## What the exercise asks
Transcribe, verbatim, every line from the start of the entries through the line that contains "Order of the"; include both boundary lines and omit all others.
++++ Provided information ++++
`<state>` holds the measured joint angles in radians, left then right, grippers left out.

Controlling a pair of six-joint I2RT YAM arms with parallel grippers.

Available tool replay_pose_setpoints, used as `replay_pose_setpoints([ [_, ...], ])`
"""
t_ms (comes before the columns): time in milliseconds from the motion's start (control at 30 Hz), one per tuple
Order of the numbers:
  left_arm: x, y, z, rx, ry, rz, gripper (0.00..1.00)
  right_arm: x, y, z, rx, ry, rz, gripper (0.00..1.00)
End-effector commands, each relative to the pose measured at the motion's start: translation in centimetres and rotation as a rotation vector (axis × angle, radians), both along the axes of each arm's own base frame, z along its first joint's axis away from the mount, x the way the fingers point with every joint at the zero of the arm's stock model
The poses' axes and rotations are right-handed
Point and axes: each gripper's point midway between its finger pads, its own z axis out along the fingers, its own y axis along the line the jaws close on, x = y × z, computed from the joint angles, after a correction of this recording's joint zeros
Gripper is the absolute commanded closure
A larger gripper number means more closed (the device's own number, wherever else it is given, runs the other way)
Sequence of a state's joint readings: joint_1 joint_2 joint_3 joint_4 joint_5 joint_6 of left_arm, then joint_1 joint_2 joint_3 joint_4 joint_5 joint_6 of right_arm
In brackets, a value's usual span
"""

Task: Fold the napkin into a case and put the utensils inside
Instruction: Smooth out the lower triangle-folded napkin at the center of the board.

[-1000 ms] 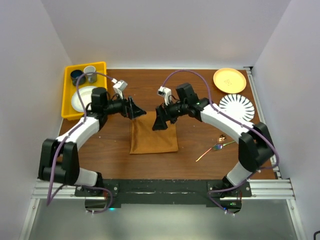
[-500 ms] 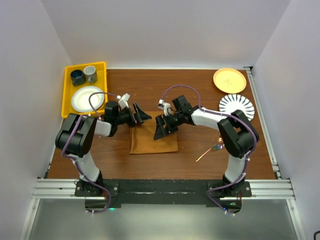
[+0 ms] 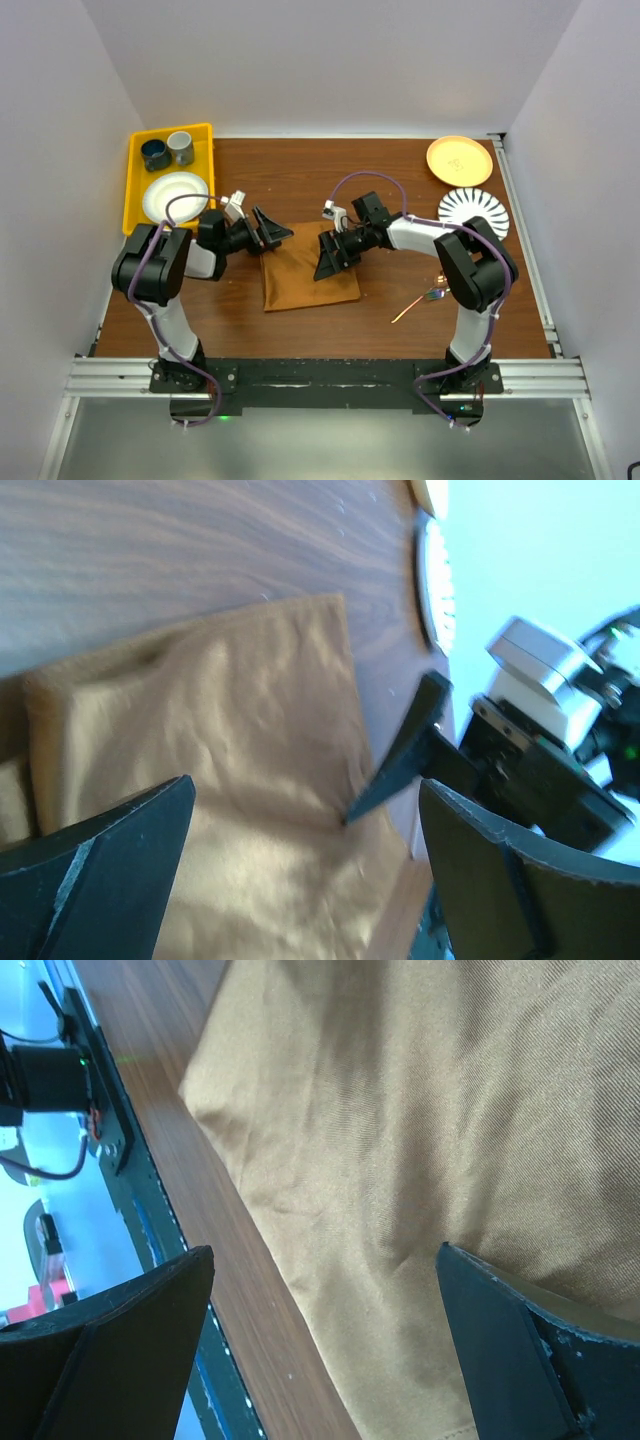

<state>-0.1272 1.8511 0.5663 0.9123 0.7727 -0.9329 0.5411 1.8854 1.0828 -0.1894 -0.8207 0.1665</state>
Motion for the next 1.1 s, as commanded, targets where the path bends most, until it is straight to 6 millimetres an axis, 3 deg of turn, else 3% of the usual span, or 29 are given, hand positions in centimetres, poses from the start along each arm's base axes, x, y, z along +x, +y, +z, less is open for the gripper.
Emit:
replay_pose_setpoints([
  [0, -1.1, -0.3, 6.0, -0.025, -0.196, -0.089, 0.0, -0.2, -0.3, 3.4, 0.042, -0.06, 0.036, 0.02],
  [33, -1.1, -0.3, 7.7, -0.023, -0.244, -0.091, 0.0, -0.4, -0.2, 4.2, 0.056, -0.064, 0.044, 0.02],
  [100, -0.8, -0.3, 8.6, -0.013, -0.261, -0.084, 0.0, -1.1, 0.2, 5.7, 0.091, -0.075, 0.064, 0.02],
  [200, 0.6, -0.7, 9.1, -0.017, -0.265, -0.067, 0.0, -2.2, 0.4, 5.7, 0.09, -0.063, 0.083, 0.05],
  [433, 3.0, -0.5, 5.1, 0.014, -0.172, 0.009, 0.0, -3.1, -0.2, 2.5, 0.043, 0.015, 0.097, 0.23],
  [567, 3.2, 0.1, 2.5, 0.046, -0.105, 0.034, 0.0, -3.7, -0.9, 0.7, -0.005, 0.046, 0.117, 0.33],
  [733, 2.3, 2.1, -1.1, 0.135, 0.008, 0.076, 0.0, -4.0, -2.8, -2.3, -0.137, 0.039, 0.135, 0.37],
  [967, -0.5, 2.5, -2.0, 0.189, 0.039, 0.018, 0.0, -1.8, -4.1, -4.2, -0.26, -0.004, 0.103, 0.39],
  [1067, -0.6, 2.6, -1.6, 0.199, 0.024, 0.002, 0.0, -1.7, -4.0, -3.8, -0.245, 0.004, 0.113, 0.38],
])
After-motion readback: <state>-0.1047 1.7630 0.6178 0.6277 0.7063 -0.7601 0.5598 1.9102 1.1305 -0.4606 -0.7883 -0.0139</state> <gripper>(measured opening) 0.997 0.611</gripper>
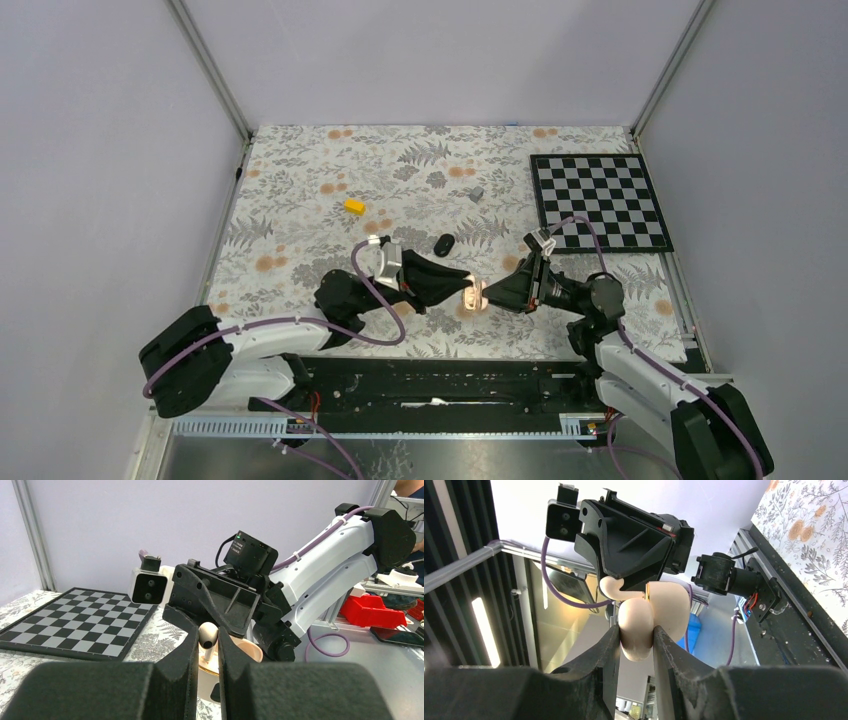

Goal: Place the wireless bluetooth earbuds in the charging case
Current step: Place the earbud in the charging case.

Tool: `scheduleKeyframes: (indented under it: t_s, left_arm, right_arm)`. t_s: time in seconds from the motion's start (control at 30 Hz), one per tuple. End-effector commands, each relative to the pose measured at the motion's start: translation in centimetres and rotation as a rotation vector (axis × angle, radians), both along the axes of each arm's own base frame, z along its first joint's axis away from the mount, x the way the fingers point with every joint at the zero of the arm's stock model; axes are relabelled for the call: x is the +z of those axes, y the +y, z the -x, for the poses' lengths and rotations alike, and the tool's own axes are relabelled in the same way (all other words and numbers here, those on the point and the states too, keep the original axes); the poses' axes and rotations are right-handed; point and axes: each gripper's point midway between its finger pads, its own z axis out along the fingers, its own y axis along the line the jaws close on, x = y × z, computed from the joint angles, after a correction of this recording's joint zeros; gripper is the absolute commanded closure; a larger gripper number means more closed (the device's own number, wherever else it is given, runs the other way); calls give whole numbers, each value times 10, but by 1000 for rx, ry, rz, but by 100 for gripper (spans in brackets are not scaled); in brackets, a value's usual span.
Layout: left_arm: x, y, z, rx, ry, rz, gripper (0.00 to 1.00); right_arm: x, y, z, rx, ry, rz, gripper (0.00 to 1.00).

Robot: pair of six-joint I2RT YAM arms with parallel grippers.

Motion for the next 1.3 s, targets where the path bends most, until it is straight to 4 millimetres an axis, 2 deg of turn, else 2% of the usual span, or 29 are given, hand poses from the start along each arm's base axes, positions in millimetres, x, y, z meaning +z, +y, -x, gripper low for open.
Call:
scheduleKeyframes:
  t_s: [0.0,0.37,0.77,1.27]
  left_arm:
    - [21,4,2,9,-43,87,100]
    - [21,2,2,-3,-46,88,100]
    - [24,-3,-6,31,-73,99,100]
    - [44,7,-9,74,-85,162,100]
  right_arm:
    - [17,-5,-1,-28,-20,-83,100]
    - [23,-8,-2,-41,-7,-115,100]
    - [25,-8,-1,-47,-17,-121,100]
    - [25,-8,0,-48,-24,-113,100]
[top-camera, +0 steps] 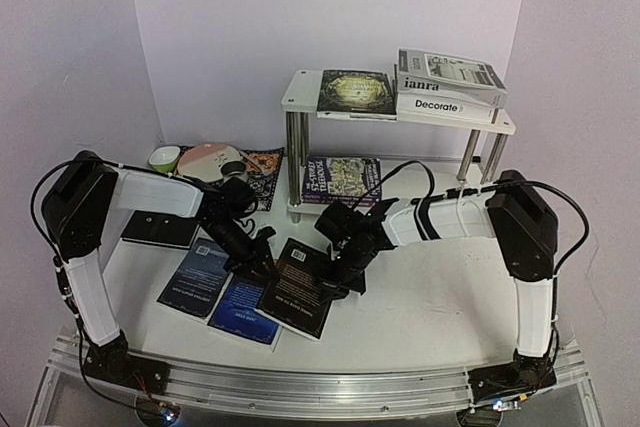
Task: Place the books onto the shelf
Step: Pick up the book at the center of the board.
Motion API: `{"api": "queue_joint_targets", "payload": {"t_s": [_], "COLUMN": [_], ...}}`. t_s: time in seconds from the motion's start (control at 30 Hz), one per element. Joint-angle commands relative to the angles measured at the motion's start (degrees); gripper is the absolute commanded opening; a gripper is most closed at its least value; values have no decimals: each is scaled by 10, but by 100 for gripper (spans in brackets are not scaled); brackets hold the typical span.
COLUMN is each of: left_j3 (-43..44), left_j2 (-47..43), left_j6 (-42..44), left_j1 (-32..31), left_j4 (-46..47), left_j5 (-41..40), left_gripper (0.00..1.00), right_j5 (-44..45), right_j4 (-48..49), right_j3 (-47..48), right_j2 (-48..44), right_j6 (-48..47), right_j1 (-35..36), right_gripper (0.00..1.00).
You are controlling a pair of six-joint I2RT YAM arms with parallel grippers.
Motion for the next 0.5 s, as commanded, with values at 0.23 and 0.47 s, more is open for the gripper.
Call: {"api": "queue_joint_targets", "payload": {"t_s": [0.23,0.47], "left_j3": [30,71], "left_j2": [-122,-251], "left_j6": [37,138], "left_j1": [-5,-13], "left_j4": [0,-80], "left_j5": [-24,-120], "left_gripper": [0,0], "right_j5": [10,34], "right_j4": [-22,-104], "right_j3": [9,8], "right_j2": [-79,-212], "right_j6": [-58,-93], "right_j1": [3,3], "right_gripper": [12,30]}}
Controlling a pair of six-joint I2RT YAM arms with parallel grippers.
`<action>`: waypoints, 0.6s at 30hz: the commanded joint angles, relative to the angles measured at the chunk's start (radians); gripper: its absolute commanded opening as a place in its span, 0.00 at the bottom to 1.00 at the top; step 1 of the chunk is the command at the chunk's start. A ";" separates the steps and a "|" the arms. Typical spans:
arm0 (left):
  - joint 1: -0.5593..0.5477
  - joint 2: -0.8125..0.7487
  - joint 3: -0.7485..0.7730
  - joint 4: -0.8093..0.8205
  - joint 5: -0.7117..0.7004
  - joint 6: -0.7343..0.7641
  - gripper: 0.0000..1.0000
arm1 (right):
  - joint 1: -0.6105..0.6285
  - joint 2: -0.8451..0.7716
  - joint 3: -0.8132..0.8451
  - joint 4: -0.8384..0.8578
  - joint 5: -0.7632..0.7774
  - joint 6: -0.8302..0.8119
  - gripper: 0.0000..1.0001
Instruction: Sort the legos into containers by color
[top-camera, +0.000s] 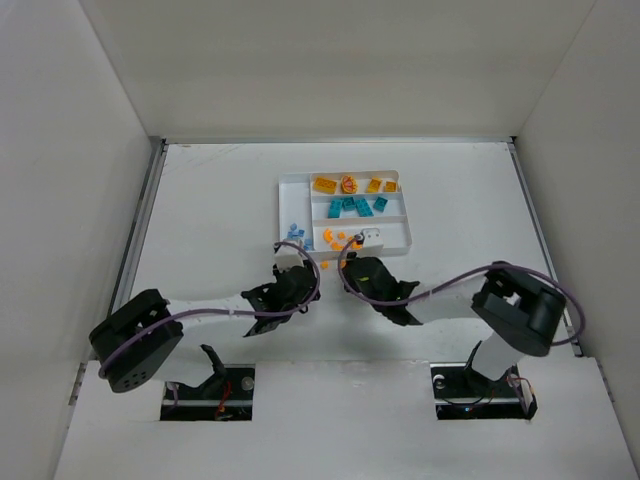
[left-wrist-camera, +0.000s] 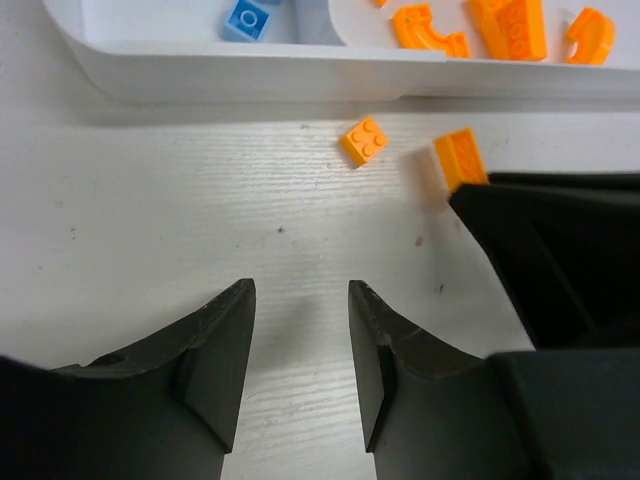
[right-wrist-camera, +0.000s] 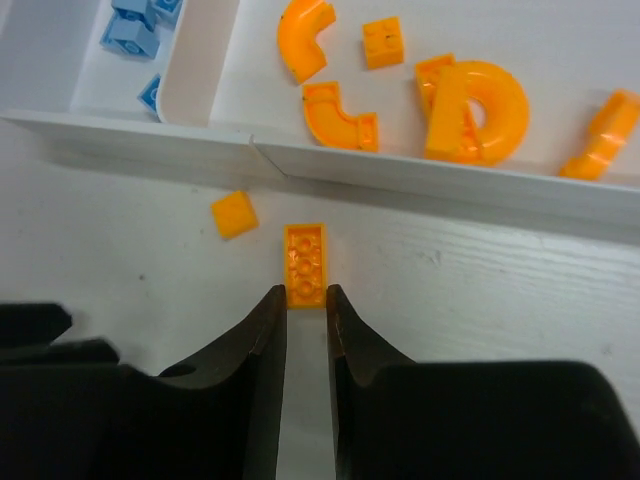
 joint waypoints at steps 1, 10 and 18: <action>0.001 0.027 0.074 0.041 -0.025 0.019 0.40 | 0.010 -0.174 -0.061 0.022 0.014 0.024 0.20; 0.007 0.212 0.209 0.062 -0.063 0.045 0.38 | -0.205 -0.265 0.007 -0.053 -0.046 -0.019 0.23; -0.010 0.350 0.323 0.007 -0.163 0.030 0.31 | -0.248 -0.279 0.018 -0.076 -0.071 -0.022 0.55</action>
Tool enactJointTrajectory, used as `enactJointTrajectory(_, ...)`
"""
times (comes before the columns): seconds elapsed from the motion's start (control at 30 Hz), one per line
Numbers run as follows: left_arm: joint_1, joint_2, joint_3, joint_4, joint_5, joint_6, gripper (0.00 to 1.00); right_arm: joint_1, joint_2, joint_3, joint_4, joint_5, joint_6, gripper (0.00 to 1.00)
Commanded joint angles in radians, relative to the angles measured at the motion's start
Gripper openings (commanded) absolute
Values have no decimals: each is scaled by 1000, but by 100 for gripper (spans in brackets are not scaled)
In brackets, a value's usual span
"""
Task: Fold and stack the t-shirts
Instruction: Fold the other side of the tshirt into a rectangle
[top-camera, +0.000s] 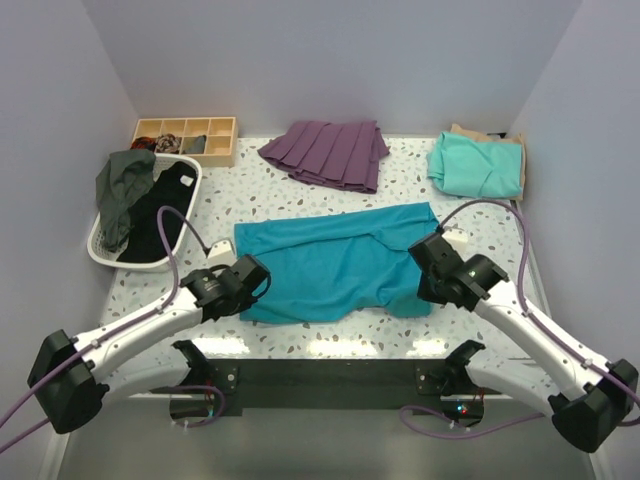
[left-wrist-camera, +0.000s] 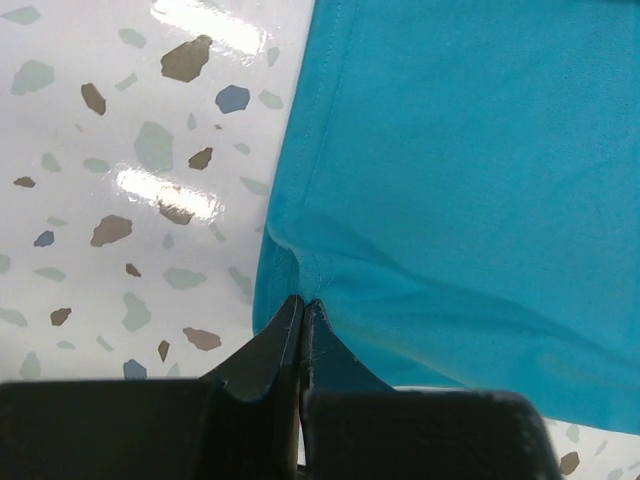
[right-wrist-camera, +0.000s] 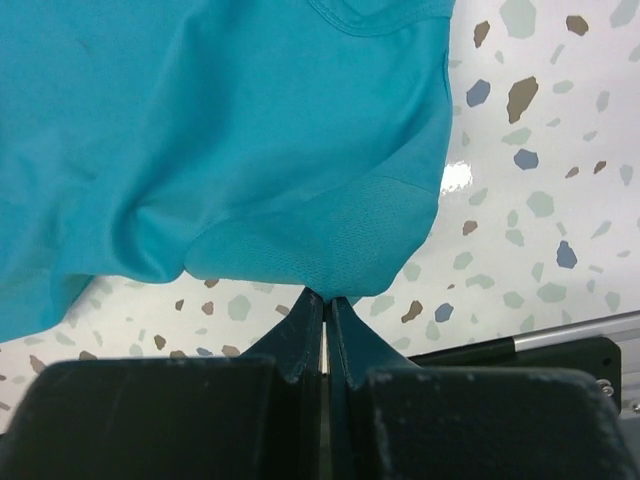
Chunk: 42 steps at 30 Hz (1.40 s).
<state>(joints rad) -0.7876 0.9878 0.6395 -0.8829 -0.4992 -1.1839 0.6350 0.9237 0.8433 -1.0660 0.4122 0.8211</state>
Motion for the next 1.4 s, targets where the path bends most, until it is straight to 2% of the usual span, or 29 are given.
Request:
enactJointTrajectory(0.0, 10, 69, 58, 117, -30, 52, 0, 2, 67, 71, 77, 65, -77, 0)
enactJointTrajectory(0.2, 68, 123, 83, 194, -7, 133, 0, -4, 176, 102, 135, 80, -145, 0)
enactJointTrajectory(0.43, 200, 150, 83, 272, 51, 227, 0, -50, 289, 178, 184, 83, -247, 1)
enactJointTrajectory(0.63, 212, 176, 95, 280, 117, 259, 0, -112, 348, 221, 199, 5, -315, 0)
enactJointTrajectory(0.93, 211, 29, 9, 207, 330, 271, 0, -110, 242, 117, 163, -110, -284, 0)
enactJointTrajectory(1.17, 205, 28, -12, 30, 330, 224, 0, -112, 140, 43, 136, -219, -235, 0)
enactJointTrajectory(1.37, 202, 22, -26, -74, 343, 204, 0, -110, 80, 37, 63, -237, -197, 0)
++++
## Solution to the exercise
`<state>` holds the measured joint angles in radians, left then right, grippers left out.

Controlling a pair of six-joint I2RT YAM arms with parallel grippers.

Available tool replay_pose_setpoints, used as `replay_pose_setpoints([ [_, ...], ])`
"""
t_ms (comes before the columns): time in milliseconds from the motion's start (control at 30 Hz), one per tuple
Order of the numbers:

That wraps up the exercise.